(The problem) Range to reproduce from the entries below: the line with "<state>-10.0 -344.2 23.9", the line with "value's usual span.", and every line in between. Give them exactly and give nothing else.

(Records for the exercise)
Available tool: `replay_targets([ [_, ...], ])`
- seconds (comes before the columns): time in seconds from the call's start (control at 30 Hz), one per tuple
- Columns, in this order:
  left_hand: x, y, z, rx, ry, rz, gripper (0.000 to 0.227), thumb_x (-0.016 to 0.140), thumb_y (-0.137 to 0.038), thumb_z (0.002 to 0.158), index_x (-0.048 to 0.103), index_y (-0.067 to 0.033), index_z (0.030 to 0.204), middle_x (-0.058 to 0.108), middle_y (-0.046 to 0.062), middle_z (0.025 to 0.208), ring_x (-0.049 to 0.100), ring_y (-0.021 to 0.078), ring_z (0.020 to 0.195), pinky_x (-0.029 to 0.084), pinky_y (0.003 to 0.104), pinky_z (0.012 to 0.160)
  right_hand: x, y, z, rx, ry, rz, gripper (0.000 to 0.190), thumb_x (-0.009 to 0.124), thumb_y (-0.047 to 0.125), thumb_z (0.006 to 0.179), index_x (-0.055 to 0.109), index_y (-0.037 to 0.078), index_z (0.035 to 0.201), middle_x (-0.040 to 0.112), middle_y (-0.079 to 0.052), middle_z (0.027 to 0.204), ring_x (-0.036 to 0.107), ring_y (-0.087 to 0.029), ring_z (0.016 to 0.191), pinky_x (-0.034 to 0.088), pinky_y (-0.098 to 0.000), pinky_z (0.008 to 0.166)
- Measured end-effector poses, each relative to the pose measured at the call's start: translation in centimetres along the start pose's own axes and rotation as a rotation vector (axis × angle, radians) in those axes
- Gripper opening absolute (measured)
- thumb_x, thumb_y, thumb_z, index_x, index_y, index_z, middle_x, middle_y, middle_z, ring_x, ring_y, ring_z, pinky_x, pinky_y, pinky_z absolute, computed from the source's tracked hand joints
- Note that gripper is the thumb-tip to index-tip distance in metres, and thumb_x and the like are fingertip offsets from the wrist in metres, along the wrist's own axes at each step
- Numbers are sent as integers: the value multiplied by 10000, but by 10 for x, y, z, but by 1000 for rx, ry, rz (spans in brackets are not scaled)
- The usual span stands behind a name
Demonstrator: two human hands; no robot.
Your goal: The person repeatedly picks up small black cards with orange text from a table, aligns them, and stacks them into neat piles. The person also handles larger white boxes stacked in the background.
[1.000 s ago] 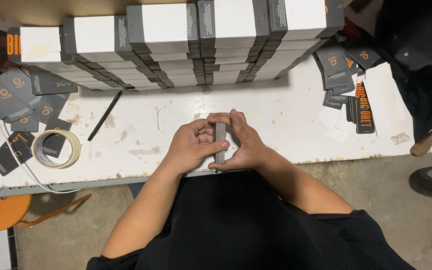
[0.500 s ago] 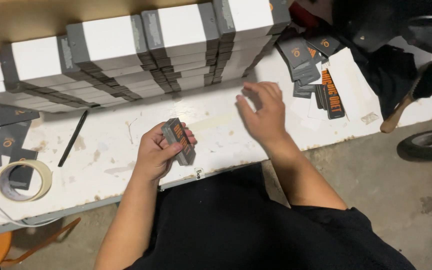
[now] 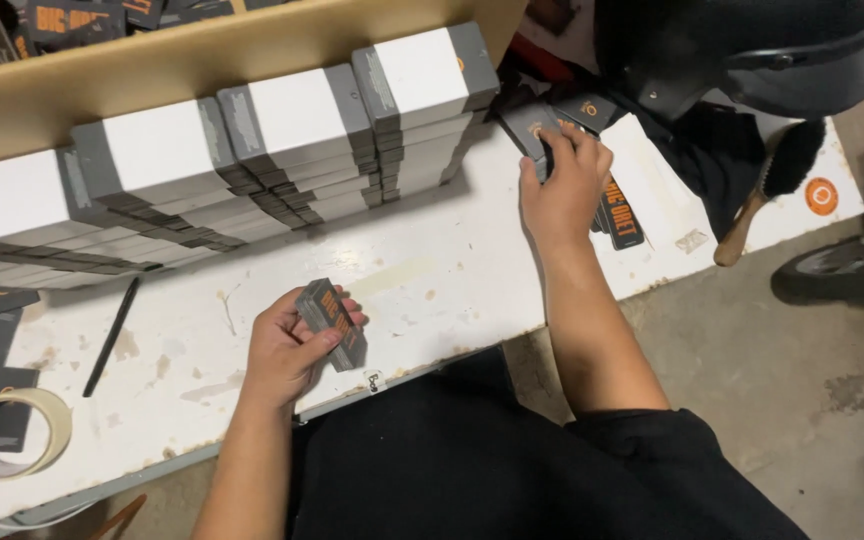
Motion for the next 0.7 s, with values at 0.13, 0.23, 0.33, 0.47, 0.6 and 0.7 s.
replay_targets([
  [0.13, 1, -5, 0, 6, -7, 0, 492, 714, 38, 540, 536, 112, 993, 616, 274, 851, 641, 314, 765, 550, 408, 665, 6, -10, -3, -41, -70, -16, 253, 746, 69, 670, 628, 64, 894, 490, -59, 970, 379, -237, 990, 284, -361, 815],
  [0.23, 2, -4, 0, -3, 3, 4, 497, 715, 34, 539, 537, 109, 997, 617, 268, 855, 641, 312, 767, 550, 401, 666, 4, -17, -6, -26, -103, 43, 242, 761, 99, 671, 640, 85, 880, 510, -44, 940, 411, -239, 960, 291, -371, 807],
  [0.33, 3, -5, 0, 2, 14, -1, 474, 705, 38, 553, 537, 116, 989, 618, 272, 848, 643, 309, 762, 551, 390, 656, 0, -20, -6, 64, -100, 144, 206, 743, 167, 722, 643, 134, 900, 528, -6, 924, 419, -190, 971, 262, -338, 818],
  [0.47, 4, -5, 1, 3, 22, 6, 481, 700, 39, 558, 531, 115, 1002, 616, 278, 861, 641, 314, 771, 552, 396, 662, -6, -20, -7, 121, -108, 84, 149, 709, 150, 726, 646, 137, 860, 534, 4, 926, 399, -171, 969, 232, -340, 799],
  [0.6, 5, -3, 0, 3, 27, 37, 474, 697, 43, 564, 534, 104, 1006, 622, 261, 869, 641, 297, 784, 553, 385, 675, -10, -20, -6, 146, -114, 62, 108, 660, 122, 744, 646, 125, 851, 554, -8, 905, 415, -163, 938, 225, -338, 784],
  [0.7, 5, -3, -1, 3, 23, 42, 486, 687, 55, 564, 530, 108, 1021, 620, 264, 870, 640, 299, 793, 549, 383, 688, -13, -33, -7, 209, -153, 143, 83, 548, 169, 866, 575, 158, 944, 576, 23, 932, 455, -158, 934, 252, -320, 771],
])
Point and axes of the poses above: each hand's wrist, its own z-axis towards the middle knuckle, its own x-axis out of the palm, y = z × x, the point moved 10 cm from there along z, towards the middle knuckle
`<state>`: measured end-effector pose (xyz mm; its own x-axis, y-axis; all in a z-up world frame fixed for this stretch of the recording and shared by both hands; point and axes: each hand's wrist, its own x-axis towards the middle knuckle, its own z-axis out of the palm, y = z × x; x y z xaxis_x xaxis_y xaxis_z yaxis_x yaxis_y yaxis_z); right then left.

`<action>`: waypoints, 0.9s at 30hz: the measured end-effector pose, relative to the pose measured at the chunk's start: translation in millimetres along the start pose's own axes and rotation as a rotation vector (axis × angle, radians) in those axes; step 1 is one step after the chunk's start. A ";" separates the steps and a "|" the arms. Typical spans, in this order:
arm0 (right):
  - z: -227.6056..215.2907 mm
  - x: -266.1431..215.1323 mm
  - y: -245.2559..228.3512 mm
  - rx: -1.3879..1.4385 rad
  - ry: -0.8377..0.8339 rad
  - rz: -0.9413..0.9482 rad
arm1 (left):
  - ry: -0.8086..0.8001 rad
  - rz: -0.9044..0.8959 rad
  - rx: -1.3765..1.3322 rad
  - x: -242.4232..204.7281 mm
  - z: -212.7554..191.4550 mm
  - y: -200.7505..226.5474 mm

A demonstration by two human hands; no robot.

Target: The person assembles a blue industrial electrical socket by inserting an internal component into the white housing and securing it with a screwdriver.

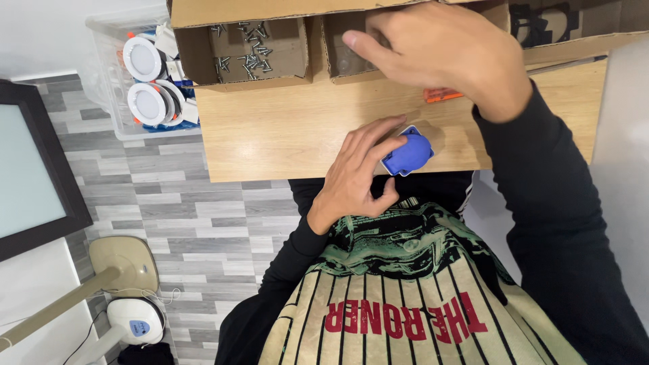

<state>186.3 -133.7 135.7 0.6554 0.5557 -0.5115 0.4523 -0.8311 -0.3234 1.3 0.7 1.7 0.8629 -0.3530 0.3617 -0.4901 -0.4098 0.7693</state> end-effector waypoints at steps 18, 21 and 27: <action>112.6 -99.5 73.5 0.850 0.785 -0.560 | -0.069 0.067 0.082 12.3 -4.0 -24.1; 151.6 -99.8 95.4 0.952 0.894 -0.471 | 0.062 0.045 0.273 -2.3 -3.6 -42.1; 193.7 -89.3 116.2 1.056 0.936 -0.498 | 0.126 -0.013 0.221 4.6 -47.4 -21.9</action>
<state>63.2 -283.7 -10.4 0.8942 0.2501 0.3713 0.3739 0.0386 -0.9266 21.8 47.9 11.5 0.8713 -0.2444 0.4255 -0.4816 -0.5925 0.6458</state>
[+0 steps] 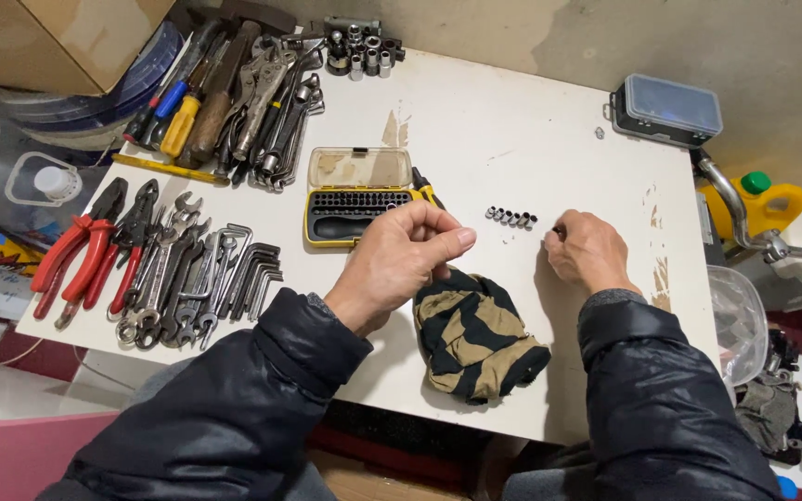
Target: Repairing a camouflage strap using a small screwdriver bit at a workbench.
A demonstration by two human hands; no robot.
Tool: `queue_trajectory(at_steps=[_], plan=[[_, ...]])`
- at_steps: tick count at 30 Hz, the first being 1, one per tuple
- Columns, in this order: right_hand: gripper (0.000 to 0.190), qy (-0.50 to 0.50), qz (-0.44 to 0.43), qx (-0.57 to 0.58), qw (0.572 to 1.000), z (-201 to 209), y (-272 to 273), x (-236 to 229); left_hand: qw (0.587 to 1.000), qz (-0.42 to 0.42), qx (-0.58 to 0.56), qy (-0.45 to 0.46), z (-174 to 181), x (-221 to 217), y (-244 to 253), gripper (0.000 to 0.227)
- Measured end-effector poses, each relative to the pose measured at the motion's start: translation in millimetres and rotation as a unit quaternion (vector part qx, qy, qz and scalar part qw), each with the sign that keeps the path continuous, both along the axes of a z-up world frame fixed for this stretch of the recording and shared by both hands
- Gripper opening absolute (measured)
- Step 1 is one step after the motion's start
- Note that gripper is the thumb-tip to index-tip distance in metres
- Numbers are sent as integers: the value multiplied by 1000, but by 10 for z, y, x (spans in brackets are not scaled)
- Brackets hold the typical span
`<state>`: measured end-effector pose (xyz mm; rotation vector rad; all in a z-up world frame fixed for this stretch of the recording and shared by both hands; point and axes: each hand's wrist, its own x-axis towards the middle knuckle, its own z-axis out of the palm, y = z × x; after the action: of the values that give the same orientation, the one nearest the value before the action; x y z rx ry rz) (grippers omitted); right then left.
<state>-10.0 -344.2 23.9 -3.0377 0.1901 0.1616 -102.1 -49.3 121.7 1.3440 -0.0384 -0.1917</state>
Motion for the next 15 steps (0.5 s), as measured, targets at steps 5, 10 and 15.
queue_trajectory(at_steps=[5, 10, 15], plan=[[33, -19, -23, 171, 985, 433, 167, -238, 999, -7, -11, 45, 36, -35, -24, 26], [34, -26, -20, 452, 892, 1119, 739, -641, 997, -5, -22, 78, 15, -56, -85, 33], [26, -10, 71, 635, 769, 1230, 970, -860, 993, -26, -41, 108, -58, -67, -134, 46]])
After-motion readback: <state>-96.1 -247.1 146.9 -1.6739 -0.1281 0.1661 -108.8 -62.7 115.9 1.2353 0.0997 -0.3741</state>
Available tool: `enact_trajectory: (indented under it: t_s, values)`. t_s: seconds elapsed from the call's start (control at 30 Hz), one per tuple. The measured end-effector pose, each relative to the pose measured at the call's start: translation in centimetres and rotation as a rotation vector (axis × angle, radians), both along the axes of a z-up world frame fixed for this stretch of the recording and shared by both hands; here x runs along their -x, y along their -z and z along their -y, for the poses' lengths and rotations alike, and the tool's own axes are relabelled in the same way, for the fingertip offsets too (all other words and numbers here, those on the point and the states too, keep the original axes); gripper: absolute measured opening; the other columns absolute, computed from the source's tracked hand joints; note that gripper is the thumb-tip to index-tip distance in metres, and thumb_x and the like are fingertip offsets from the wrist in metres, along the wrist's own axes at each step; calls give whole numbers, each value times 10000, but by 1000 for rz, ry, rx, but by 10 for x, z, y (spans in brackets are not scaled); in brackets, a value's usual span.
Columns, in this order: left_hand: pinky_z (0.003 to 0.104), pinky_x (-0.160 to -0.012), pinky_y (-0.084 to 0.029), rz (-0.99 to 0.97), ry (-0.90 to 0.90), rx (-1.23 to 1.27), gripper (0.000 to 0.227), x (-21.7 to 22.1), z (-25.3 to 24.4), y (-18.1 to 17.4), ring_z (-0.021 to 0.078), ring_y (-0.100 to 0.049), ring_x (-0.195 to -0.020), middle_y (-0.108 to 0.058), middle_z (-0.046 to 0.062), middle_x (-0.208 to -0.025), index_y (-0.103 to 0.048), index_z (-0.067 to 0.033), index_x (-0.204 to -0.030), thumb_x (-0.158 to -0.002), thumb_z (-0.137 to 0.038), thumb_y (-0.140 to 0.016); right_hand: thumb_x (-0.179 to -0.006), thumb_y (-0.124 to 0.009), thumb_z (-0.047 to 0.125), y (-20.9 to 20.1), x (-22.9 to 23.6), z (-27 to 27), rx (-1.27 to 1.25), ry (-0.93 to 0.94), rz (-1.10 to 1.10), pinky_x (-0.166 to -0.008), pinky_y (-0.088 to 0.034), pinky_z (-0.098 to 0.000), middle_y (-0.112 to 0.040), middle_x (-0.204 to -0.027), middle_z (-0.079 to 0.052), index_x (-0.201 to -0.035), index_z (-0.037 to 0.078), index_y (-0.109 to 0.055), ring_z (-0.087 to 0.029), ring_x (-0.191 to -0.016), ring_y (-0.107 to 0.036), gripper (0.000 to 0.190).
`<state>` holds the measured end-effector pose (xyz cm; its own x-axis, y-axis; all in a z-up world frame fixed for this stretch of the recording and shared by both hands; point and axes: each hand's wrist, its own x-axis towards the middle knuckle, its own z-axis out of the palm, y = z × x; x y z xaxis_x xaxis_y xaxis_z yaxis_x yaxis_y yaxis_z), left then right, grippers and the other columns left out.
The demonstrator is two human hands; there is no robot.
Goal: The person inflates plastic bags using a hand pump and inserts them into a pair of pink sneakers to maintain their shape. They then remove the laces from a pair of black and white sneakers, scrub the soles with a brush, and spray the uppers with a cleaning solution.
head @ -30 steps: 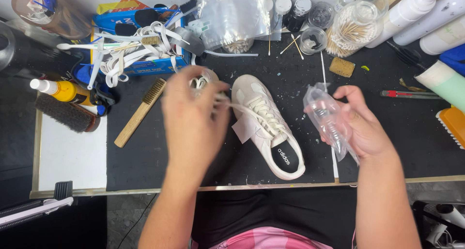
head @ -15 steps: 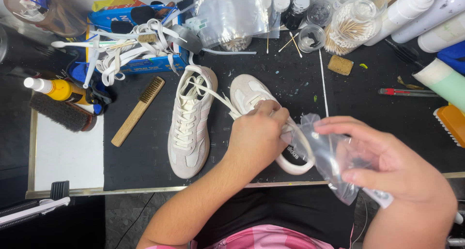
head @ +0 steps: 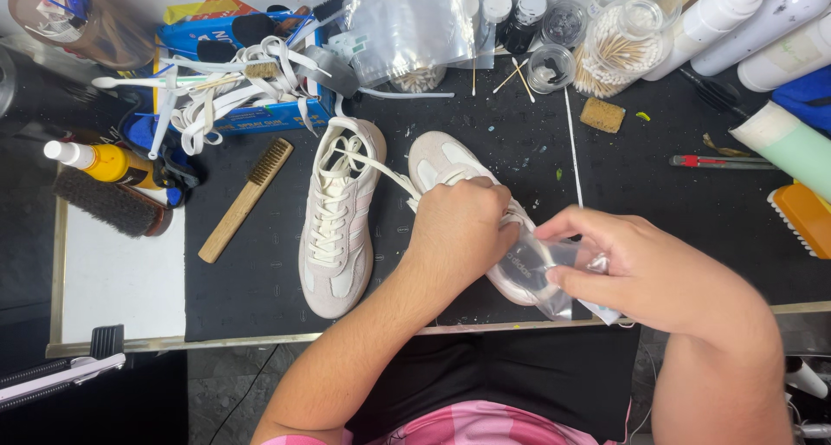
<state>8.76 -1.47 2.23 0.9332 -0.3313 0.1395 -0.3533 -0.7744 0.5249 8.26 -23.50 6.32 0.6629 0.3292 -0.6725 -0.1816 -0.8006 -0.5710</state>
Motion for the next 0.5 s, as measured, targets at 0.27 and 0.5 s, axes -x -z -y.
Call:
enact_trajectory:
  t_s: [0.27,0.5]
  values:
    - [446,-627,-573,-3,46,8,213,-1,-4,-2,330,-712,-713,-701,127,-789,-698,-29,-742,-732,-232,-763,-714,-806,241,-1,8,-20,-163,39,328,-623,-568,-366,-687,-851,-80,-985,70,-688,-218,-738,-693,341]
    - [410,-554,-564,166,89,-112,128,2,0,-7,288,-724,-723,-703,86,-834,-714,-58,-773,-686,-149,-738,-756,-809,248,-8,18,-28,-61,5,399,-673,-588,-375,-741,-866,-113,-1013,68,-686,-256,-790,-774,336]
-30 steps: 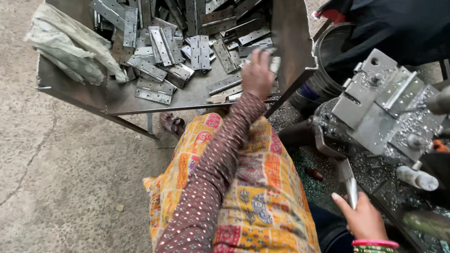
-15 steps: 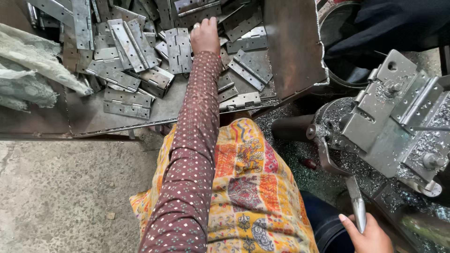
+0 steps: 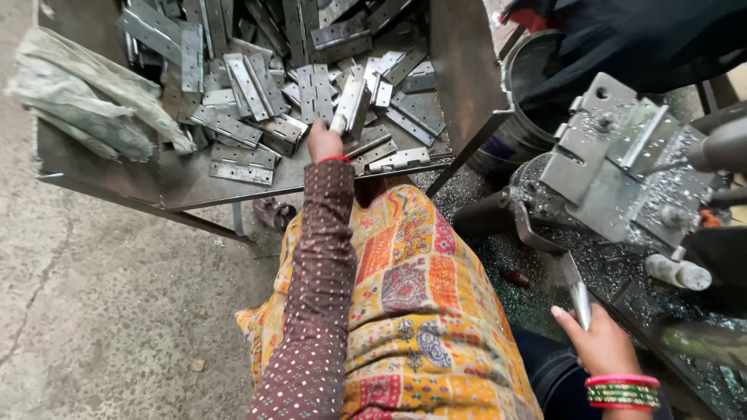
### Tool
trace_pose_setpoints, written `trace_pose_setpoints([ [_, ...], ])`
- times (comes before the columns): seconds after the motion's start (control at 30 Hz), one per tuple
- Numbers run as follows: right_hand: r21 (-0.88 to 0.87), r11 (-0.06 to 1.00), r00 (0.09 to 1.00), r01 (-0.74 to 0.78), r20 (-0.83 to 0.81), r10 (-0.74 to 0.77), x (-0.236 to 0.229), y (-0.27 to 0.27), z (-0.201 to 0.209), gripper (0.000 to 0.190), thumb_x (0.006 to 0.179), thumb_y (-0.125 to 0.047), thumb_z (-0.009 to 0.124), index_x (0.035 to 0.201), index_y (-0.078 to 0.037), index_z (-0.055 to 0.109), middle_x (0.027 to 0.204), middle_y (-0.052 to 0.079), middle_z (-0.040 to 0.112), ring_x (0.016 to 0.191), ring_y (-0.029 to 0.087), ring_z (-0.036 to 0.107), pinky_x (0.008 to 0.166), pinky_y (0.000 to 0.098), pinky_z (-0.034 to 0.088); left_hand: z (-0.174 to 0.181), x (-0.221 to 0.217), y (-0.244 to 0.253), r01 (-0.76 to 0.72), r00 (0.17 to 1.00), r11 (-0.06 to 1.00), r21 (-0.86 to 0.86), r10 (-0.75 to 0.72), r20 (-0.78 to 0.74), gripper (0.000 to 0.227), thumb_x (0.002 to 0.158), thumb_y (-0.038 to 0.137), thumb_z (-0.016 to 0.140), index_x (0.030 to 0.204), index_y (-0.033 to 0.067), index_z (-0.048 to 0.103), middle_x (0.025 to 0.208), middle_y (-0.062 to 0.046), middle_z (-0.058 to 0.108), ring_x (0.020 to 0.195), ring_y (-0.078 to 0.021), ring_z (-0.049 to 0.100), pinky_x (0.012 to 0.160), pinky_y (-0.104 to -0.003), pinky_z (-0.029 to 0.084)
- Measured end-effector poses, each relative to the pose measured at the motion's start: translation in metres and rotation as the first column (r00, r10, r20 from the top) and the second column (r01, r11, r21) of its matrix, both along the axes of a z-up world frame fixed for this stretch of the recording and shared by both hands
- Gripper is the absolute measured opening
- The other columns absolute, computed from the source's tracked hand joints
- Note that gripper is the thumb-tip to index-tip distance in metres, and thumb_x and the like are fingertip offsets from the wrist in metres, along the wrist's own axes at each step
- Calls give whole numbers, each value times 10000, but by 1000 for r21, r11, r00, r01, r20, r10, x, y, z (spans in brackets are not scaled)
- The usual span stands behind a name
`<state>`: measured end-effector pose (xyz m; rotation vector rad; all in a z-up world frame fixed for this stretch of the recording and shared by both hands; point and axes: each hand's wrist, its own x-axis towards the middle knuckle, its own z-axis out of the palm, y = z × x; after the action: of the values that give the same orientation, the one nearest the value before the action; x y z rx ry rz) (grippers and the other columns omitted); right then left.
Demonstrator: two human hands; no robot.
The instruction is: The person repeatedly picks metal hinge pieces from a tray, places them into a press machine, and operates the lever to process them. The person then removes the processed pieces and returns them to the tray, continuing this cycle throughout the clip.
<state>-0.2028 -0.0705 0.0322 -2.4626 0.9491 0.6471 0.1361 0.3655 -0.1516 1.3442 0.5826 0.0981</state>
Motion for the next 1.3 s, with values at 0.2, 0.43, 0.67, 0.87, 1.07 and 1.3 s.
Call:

(Response to this task)
<state>-10.0 -344.2 23.9 -3.0377 0.1901 0.1616 -102.1 -49.3 121.7 1.3440 -0.0384 -0.1917</state>
Motion for the next 15 steps (0.5 s), as measured, targets at steps 5, 10 and 15.
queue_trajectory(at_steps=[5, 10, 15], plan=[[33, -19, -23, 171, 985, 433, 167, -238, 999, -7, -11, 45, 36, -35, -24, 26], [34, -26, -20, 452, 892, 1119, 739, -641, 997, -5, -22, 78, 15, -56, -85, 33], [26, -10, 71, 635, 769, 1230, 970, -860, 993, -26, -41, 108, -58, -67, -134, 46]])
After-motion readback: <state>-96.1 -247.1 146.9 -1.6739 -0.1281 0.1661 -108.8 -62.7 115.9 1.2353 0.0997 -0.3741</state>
Available tool: `enact_trajectory: (indented under it: t_s, values)`. t_s: seconds elapsed from the call's start (control at 30 Hz), one per tuple. The measured end-effector pose, each relative to the pose measured at the call's start: translation in centimetres and rotation as a rotation vector (axis × angle, radians), both along the axes of a z-up world frame fixed for this stretch of the recording and shared by both hands; here x runs along their -x, y along their -z and z along their -y, for the poses' lengths and rotations alike, and the tool's own axes are relabelled in the same way, for the fingertip offsets too (all other words and numbers here, those on the point and the states too, keep the original axes); gripper: absolute measured opening; the other columns absolute, computed from the source's tracked hand joints; note that gripper is the thumb-tip to index-tip distance in metres, and thumb_x and the like are fingertip offsets from the wrist in metres, along the wrist's own axes at each step; calls give whole numbers, each value times 10000, but by 1000 for rz, ry, rx, but by 10 for x, z, y (spans in brackets are not scaled); in brackets, a value's usual span.

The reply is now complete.